→ WHAT YOU ARE ASKED TO DO: Restate, exactly and without pictures, the lines from the start of the listing below through the line holding "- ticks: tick".

→ STORED DATA:
━━━━
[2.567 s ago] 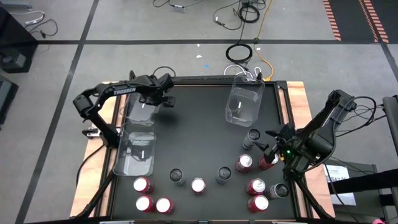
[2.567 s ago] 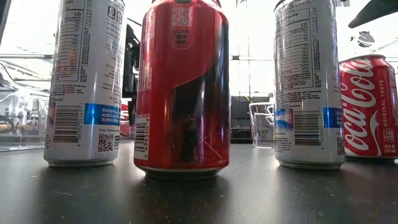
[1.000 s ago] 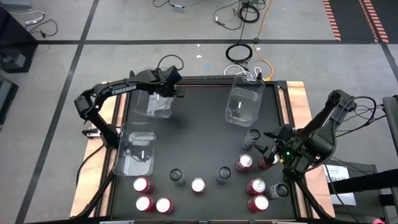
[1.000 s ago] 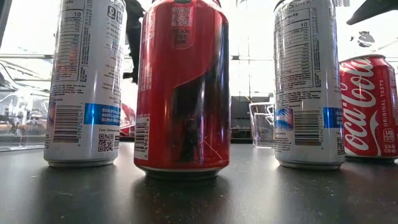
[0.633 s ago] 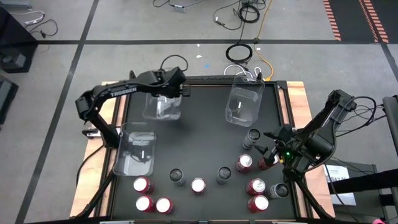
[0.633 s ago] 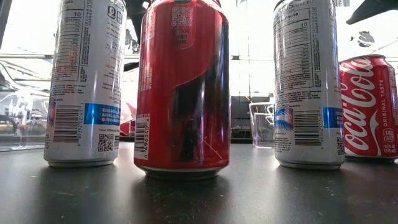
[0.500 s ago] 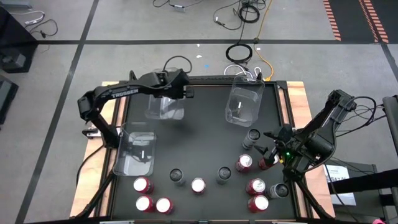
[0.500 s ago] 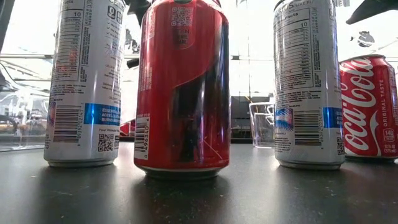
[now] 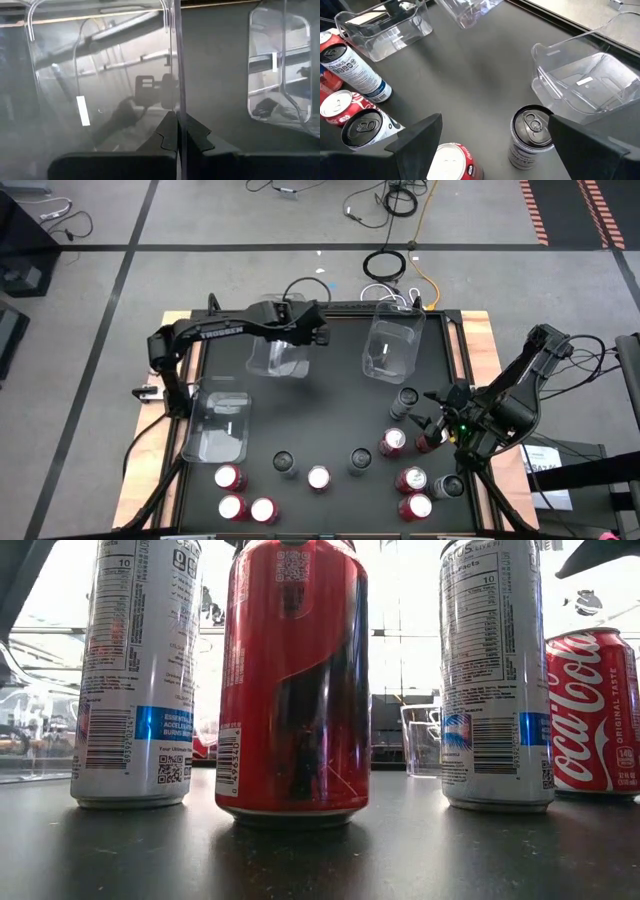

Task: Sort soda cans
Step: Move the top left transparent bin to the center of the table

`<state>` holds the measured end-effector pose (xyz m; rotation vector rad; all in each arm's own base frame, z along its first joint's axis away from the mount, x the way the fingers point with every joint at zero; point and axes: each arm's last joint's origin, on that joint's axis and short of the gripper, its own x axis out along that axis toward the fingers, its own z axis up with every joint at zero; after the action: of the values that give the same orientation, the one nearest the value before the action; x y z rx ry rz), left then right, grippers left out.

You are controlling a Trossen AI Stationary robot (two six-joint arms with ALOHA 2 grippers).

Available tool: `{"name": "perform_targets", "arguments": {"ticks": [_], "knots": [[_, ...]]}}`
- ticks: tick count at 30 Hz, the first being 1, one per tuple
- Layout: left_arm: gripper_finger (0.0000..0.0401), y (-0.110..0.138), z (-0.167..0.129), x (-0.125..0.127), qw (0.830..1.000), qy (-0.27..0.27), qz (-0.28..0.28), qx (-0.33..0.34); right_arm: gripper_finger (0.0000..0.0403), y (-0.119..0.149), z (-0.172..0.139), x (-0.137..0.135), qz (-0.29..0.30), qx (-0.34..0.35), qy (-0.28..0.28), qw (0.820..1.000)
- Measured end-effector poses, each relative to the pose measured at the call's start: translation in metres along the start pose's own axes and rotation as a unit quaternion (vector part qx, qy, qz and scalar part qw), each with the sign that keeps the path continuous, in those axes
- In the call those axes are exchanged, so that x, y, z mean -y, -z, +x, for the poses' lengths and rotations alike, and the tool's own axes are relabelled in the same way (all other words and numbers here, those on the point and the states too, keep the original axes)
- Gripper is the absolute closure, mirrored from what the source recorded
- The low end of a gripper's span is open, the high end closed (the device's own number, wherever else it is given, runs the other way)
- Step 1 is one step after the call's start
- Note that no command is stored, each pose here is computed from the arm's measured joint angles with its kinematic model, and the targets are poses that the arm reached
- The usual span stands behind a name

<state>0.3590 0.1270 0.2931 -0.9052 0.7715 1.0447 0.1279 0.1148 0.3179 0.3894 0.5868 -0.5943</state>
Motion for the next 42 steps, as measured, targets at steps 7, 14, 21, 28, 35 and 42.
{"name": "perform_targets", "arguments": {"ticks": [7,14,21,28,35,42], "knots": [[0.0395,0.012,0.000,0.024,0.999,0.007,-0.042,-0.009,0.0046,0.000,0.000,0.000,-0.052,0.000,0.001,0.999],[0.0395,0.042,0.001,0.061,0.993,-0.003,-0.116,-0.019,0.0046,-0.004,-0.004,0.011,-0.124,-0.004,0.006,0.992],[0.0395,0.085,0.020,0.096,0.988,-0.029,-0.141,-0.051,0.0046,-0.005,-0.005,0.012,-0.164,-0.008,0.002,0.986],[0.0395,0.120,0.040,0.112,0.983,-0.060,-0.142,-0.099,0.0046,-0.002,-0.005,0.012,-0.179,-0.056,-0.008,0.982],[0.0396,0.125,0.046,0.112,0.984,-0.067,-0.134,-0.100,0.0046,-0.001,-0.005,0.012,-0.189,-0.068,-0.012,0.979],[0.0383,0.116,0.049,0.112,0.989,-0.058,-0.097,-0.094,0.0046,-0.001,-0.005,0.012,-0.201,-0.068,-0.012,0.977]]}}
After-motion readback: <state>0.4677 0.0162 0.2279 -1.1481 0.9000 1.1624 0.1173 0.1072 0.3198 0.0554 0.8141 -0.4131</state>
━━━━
→ ANSWER SPACE:
[2.567 s ago] 
[2.567 s ago] 
[1.000 s ago] 
[1.000 s ago] 
[0.633 s ago] 
[0.633 s ago] 
[0.500 s ago] 
[0.500 s ago] 
[now] 

Task: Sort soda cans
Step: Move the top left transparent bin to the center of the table

`<state>` holds the measured end-effector pose (xyz m; rotation vector rad; all in each arm's own base frame, z along its first joint's axis away from the mount, x the way the fingers point with every joint at zero; point and axes: each arm's last joint's origin, on that joint's axis and short of the gripper, its own x axis out along that axis toward the fingers, its own z axis up with every joint at zero; after the action: of the values that give the same orientation, the one nearest the value before the action; x y z rx ry rz), left then right, grippers left out.

You are controlling a Trossen AI Stationary robot (two six-joint arms with ALOHA 2 grippers).

Available tool: `{"name": "perform_targets", "arguments": {"ticks": [_], "knots": [[_, ...]]}}`
- ticks: tick count at 30 Hz, the first being 1, one per tuple

The answer has been given, and the exercise is complete.